WASHINGTON Lawmakers in Pennsylvania could pass one of the nations most restrictive anti-abortion billsthis month, banning most abortions at or after 20 weeks and criminalizing a medically accepted technique of aborting a pregnancy.
The Republican-backed legislation has inspired a groundswell of activism, with reproductive rights activists and medical professionals organizing rallies at the government Capitol in Harrisburg and personally lobbying government lawmakers.
Pennsylvanias Democratic governor, Tom Wolf, has repeatedly pledged to veto the legislation as soon as it reaches his desk but its possible Republicans in the government parliament could overrule that veto.
Recent history indicates the bill might pass, although the margin could be small.Whenthe state Senate sent the bill to the Housein February, it passed with only two votes short of the veto-proof majority one Democrat voted for it and three Republicans voted against it.And the House introduced a similar billlast week, a version of which stalled in the Senate after they passed it last June.
Wolf has taken a personal role in advocating against the legislation, comprising events with activists, doctors and women who have had late-term abortionsthat would be restricted if the bill becomes law.
Weve got to keep politics out of the doctors agency, he told The Huffington Post.
In addition to restricting women health care selections, Wolf supposes the bill runs against the states values.
We were founded by William Penn, based on the results of freedom of conscience, and from his time on, we attracted people from all over the world, based on the idea that they came here, and they could make their own, most personal decisions, he told.
Making sure that women continue to have the right to make their own decisions, I belief, is right in line with that tradition.
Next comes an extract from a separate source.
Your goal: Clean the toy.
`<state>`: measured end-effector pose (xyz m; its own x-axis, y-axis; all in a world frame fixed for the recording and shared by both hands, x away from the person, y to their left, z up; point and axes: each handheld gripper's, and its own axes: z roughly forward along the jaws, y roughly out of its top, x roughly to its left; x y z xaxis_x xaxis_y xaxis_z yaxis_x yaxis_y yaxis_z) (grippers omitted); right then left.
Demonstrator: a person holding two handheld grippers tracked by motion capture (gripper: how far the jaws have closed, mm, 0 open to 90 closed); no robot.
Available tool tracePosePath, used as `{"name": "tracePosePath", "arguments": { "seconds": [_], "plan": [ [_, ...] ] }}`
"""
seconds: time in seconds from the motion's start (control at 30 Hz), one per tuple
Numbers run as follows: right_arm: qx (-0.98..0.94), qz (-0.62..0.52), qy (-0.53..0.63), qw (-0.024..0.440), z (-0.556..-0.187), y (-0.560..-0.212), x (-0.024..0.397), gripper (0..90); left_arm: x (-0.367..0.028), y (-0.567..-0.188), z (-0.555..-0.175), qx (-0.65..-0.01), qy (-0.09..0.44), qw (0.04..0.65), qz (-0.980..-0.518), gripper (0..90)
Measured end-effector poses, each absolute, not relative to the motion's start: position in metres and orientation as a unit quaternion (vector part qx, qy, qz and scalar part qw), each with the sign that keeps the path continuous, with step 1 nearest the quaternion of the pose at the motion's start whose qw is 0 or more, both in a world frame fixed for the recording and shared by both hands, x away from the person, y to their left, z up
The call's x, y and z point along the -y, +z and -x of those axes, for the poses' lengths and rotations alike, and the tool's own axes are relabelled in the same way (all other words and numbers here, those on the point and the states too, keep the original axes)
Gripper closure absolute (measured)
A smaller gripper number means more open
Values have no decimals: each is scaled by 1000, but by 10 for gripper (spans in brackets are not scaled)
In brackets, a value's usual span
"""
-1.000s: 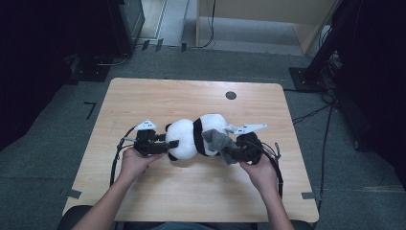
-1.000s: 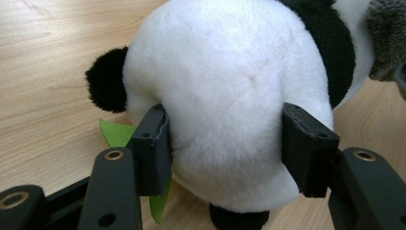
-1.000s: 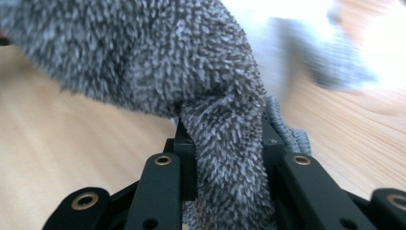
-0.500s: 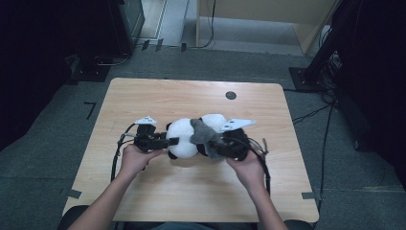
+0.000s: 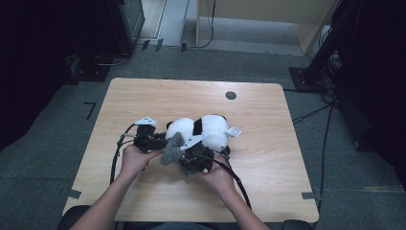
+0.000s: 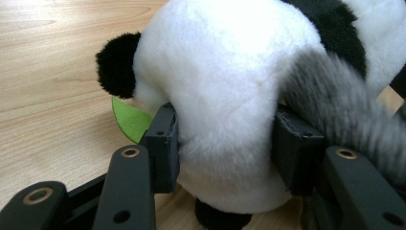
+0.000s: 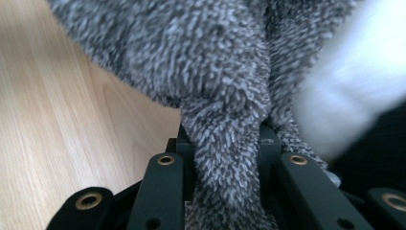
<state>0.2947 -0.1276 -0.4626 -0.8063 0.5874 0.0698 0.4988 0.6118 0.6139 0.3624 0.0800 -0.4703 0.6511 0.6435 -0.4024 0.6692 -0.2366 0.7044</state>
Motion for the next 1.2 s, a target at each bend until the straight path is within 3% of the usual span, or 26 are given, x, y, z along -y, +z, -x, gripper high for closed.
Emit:
{"name": "tracePosePath", "arguments": {
  "seconds": [0.3,0.4,0.57,0.83,1.2],
  "plan": [
    [-921,-284,264,42,-293,-485,109,726,-80,-471,-362,-415,-13,463,-783,495],
    [-924,-254,286,4,-287,-479,101,727,-79,-470,-362,-413,-9,463,-784,495],
    [-928,-254,273,11,-289,-482,95,721,-80,-471,-361,-406,-2,464,-788,489],
    [-906,-322,272,30,-305,-473,142,716,-81,-474,-362,-397,6,469,-789,472],
    [-893,-365,257,50,-298,-469,196,716,-81,-474,-361,-393,12,468,-791,466]
  ]
}}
Its a rich tradition, Wolf said.When people are selecting where to go to school or begin their professional lives or where to start their business or household, Pennsylvania has got to show that its open to them. This bill just says the reverse, that you cant construct your own decisions here, this is not a place where we value freedom of conscience.
Almost 20 states have passed laws banning late-term abortions. Pennsylvanias bill runs further by taking a step that reproductive rights groups and medical professionals say is unprecedented: restricting a medically accepted abortion technique called dilation and evacuation.
The provision is similar to lawmakers specifying which medical tools can be used in a surgical procedure, saidSari Stevens, executive director of Planned Parenthood Pennsylvania Advocates, the political limb of the family-planning organization.
There is no other realm of medicine where it would be appropriate for 253 predominantly white male legislators to tell, This is how you practice medicine, Stevens told. We havent discovered any bills with the combination of these two injunctions before, and we belief both to be unconstitutional, and remarkably so when combined together. Its not only an unconstitutional prohibition. It runs farther than many forbids weve seen in the country, if not most.
Lisa Perriera, an OB/ GYN and abortion provider at the Philadelphia Womens Center, said she believes the bill limits physicians abilities furnish the best care for their patients.
It is a safe medical procedure that I know how to do, she told. If a woman is asking me to have a procedure, and thats the right choice for her, who is a legislator to tell me that she shouldnt be able to have that safe medical procedure?
This bill just says … that you cant construct your own decisions here, this is not a place where we value freedom of conscience. Pennsylvania Gov. Tom Wolf
Perriera, who also does advocacy job as a board member of the Womens Law Project, a Pennsylvania-based women rights group, rejected the logic of conservative lawmakers trying to justify abortion restrictions.
These statutes are always couched in accordance with the rules that they are there to construct things safer for women, and this is only malarkey, she told.
Opponents of the bill have protested that lawmakers did not allow public testimony on the legislation, intending medical professionals couldnt furnish their input. Many doctors and medical organizations across the government including the states branch of the American Congress of Obstetricians and Gynecologists and the Pennsylvania Medical Society have warned against passing the bill.
[ It] specifies a dangerous precedent by legislating specific treatment protocols and would significantly jeopardize the open dialogue within the physician/ patient relationship, the Pennsylvania Medical Societys president wrote in a letter last year.
It just seems like the facts are irrelevant, and this is just, you are familiar with, the die is cast, this bill is going to be passed, and the medical communitys input is just irrelevant to them, Stevens told, describing the lack of transparency on the bill as incredibly shady.
Wolf said he is pretty confident that my veto would be sustained. But given the close margins in the Senate, activists are focusing their attention on government representatives who might swing the vote.
A number of groups are planning to rally at the government Capitol when lawmakers return to conference on March 13, told Perriera, adding that she and other doctors intend to personally lobby legislators.
Even though they dont want to hear what our medical ruling about the said law is, were going to make sure they hear it, she said.